An ML-Enhanced Laser-Based Methane Slip Sensor Using Wavelength Modulation Spectroscopy

Natural gas (NG) is a promising alternative to diesel for sustainable transport, potentially reducing GHG and air quality emissions significantly. However, the GHG benefits hinge on managing methane slip, the unburned methane in the exhaust of NG engines, which carries a significant global warming potential. The CH₄ slip from NG engines is highly dependent on engine type and operation, and effective greenhouse gas emission mitigation requires that the actual operation of real-world engines is monitored. This requires suitable instrumentation for online robust CH₄ measurement in engine exhaust. Traditional methane slip measurement methods need frequent calibration, may not be suited to dynamic operational conditions, carry significant costs, or require expert users. Furthermore, the significant computational demands associated with calibration-free spectroscopic methods and the prevalent noise uncertainty underscore the urgent requirement for innovative sensors. These sensors must not only respond rapidly but also have low uncertainty in their readings. This paper presents a machine learning (ML)-enhanced, laser-based methane slip sensor using wavelength modulation spectroscopy (WMS) for rapid, accurate, and calibration-free CH₄ measurements for application in the exhaust of NG engines.

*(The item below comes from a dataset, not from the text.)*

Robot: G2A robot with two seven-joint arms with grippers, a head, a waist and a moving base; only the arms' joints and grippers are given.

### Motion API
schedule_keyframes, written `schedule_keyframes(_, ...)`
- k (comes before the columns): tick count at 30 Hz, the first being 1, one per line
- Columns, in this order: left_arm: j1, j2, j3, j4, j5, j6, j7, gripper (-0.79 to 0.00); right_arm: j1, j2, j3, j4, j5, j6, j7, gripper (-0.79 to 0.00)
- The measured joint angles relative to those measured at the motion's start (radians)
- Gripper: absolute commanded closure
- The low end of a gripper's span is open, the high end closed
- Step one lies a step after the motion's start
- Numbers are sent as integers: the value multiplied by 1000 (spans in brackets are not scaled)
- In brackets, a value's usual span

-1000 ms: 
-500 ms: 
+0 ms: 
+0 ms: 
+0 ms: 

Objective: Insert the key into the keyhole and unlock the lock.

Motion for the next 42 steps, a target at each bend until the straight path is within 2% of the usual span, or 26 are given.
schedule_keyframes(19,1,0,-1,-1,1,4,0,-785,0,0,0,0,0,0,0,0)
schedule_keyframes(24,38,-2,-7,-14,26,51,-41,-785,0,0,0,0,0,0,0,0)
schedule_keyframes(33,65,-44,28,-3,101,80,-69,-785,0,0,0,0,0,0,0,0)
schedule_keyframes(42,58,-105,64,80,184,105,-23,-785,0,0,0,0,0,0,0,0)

The sensor utilizes a distributed feedback (DFB) laser diode emitting around 1.65 μm propagated through a multipass optical cell. An ML-based approach is used to invert the recorded WMS signal, which reduces computational cost and uncertainty due to noise vulnerabilities inherent in traditional measurement inversion approaches. A Gaussian process regression (GPR) model, trained on measured and simulated WMS signals, was selected for its high predictive accuracy, where it achieved a mean absolute percent error (MAPE) of 0.24%. For exhaust measurement on an in-use natural gas marine vessel, a mean absolute difference of 3.95% was observed, relative to simultaneous reference Fourier transform infrared spectroscopy measurements. The ML-based WMS inversion system marks a significant advancement in methane slip measurement, offering real-time monitoring capabilities with reduced computational demands. Its development supports the realization of NG environmental benefits for transport by providing accurate CH₄ slip data, which are essential for engine performance optimization, regulatory adherence, and sustainable policy decisions.